— Your assignment —
Lift out all lines below that contain "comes".

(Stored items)
-=-=-

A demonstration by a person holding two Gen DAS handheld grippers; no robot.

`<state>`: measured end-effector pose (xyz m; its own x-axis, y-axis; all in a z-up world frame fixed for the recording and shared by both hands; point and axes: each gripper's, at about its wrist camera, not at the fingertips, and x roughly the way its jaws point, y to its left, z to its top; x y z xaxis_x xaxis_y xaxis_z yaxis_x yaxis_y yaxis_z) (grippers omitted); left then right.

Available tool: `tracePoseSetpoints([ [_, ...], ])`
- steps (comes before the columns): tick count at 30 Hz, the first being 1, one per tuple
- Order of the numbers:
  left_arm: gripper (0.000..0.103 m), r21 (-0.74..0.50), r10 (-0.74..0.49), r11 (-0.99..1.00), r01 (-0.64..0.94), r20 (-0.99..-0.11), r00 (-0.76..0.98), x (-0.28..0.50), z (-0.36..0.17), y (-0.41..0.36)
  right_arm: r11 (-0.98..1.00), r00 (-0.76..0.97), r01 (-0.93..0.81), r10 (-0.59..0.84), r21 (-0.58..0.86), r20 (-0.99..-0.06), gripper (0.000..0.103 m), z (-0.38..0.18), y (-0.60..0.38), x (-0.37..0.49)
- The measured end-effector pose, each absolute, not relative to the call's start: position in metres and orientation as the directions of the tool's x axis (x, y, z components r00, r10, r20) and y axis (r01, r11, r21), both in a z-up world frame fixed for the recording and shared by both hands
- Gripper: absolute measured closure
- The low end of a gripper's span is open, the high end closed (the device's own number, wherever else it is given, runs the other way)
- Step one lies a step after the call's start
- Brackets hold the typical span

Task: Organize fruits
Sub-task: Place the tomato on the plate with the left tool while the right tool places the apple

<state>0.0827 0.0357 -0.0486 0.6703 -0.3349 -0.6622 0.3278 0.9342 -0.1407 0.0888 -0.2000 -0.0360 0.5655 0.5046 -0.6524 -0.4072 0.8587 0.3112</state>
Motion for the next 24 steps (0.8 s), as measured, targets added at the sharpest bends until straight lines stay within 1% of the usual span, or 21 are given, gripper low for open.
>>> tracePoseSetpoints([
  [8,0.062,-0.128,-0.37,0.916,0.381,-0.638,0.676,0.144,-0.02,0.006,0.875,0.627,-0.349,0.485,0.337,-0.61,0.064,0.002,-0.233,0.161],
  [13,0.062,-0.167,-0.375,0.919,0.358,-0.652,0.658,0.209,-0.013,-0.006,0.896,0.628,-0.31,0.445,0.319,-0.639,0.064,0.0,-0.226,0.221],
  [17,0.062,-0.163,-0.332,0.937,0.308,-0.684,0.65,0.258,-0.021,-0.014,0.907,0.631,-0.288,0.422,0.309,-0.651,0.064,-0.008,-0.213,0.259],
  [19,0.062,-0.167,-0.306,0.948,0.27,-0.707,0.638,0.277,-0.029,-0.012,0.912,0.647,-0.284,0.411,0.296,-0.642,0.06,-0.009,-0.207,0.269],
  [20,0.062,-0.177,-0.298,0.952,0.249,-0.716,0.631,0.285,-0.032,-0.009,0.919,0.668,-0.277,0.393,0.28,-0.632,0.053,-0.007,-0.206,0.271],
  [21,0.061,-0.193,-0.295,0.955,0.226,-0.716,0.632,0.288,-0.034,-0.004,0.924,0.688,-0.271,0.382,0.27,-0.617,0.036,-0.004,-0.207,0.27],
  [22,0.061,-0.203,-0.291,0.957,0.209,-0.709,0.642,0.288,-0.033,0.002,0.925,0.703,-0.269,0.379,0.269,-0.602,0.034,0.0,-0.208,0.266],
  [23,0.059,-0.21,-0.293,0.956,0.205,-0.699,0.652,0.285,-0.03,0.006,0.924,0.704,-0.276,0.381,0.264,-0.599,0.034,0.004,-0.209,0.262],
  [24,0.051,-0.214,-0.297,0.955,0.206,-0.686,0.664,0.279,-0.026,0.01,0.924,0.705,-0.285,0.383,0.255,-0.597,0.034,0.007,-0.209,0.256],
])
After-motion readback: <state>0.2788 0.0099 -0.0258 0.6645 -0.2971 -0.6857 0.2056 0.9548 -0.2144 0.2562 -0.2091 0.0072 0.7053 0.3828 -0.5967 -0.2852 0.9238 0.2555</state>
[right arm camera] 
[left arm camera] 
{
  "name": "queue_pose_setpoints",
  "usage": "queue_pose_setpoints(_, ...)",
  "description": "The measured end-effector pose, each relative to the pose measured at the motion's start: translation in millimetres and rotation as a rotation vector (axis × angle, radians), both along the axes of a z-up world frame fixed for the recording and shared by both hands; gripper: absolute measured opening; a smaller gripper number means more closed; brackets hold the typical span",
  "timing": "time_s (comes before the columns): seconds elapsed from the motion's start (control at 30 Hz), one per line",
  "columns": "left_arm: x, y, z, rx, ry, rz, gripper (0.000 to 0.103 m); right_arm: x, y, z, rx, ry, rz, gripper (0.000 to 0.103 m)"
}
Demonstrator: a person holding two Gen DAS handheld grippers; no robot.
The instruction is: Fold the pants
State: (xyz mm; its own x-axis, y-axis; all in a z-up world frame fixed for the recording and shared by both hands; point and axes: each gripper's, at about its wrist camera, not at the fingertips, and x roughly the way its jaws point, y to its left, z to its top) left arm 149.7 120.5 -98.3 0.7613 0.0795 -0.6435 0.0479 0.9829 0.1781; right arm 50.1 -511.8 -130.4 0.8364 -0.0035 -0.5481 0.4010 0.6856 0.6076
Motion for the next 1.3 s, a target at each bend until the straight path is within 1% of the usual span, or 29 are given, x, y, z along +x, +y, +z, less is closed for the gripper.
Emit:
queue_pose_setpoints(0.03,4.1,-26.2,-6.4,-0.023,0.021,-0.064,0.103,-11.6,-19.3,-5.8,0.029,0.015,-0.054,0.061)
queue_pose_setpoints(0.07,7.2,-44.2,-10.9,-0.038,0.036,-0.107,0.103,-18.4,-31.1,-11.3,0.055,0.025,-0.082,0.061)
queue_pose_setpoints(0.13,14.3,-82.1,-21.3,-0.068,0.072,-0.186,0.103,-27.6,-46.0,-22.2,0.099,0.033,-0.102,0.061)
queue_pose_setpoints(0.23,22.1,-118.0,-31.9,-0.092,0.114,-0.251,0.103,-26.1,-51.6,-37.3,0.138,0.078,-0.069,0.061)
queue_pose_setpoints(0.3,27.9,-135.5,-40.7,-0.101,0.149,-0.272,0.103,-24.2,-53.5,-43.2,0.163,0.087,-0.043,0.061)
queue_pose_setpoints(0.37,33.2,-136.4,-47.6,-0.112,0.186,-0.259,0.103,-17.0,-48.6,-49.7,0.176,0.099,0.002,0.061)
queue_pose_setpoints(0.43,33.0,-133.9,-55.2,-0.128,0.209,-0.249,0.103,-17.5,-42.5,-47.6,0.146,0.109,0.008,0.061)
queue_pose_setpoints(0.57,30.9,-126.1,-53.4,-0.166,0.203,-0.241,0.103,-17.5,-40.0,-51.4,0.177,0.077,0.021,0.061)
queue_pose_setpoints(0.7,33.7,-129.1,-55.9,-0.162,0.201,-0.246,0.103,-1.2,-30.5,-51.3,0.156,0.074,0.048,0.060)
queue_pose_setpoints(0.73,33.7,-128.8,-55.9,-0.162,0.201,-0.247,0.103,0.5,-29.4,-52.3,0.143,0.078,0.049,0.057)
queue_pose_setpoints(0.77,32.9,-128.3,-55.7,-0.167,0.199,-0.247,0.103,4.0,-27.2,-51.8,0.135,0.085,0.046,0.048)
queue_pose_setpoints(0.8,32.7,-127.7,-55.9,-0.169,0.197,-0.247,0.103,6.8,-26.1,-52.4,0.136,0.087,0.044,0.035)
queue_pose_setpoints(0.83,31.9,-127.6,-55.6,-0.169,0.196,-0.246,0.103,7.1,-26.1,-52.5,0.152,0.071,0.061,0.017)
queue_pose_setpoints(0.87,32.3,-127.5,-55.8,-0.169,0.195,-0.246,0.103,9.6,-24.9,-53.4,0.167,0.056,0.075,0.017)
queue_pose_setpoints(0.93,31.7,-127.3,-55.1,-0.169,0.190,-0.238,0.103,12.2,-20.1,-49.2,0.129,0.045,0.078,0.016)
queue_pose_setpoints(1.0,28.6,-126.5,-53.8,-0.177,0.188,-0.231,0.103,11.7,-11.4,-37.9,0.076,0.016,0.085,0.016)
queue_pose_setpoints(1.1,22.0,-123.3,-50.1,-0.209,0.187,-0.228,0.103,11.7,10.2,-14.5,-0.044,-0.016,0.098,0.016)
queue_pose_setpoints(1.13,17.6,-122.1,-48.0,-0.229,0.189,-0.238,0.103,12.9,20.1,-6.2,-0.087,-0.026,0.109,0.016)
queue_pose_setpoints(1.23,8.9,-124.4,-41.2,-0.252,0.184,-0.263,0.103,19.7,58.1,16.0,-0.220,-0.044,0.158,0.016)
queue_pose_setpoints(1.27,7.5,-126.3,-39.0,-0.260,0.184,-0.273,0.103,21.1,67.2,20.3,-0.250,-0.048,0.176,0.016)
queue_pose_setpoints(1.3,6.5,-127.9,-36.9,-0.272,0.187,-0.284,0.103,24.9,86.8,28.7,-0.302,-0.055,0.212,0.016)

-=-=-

— Result —
- steps (comes before the columns): tick count at 30 Hz, the first being 1, one per tuple
  "timing": "time_s (comes before the columns): seconds elapsed from the motion's start (control at 30 Hz), one per line",

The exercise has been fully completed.